I’m not trying to sell anyone on the charms of f(x) = x2 – although it is a rather enchanting little function. My only point is that a graph should be useful. It’s a tool of clarification, a lubricant for problem-solving, a map of truths.

Our math classes aren’t always great at conveying this. (Mine included.) Too often, we teach you guys how to graph, without teaching you why to graph. Fight against this! The last thing you want to be is an expert in mapmaking but an illiterate in map-reading. That’s like being able to walk into any room and sketch the floor plan, but when pressed, being unable even to find the door.

Anyway, you have my support: Graphs are stupid. Just as they should be.


17 thoughts on “Stupid Graphs!

  1. Okay here’s my stupid question. What is that function used for?
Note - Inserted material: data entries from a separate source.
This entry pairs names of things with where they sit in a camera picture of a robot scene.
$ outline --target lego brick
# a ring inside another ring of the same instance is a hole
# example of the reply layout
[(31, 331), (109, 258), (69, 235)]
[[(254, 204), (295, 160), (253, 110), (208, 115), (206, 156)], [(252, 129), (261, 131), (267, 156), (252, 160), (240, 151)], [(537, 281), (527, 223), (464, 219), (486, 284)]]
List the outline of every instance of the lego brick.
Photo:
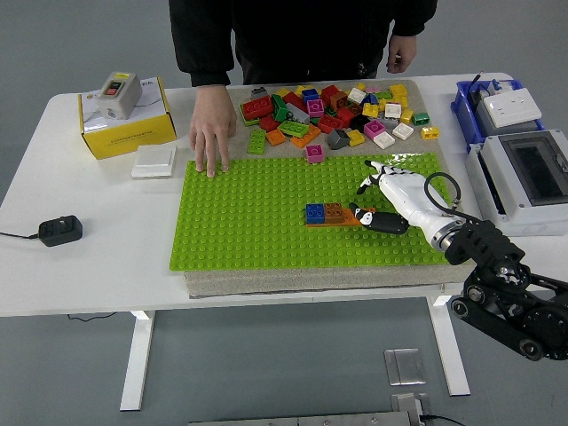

Just to show how numbers are cool? What is the purpose in graphing the function? Who uses this? (Do astronomers use fuctions to figure out the oribits of stars? Metorologists to figure out possible cloud patterns?) If it is a tool for clarifiction — what is it clarifying (real world application please) ?

    1. Great question.

      To some extent… yeah, it’s just to show how numbers are cool. What a graph is clarifying is an abstract relationship, which may or may not have real-world utility.

      This particular graph helps us understand what it means to square something. As it turns out, that is a useful understanding. To take a random example (which you actually hit on), the force of gravity (between a star and a planet, for example) depends on the square of the distance. The bigger the distance, the smaller the pull of gravity – except that it’s not a linear relationship. You have to square the distance. So as the distance increases, the force of gravity gets a LOT weaker. A good understanding of this graph can help explain, intuitively, that the sun’s pull on Pluto is MUCH weaker than its pull on Mercury.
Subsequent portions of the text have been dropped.